The listing below should be written out exactly; please include all of it.
☆ ☆ ☆ ☆ ☆
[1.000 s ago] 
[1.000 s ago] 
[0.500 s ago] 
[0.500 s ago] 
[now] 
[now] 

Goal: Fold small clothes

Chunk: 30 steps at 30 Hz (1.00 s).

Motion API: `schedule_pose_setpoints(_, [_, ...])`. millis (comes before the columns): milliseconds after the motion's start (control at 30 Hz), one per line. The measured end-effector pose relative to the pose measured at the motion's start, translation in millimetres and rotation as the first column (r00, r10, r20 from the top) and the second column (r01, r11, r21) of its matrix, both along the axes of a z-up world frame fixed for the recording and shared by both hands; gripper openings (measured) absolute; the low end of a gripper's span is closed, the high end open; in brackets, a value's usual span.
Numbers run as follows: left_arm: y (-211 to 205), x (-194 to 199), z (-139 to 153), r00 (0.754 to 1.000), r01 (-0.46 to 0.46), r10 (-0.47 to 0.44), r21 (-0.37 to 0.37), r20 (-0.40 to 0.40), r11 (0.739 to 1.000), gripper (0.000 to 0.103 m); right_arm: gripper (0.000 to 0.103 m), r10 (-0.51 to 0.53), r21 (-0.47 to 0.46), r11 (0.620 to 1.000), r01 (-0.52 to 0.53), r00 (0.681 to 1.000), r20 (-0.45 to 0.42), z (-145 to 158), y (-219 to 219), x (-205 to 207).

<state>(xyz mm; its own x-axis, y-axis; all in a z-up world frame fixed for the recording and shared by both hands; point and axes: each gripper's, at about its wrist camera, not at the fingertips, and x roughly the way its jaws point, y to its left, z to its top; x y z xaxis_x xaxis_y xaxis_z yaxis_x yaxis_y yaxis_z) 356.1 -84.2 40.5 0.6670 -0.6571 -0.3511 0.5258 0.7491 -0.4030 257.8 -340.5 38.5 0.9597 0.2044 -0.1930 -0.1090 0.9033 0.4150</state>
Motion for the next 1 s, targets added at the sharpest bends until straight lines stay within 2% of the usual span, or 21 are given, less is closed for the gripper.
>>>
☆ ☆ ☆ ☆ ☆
▶ Task solution:
[1.000 s ago] 
[1.000 s ago] 
[0.500 s ago] 
[0.500 s ago] 
[now] 
[now] 

Goal: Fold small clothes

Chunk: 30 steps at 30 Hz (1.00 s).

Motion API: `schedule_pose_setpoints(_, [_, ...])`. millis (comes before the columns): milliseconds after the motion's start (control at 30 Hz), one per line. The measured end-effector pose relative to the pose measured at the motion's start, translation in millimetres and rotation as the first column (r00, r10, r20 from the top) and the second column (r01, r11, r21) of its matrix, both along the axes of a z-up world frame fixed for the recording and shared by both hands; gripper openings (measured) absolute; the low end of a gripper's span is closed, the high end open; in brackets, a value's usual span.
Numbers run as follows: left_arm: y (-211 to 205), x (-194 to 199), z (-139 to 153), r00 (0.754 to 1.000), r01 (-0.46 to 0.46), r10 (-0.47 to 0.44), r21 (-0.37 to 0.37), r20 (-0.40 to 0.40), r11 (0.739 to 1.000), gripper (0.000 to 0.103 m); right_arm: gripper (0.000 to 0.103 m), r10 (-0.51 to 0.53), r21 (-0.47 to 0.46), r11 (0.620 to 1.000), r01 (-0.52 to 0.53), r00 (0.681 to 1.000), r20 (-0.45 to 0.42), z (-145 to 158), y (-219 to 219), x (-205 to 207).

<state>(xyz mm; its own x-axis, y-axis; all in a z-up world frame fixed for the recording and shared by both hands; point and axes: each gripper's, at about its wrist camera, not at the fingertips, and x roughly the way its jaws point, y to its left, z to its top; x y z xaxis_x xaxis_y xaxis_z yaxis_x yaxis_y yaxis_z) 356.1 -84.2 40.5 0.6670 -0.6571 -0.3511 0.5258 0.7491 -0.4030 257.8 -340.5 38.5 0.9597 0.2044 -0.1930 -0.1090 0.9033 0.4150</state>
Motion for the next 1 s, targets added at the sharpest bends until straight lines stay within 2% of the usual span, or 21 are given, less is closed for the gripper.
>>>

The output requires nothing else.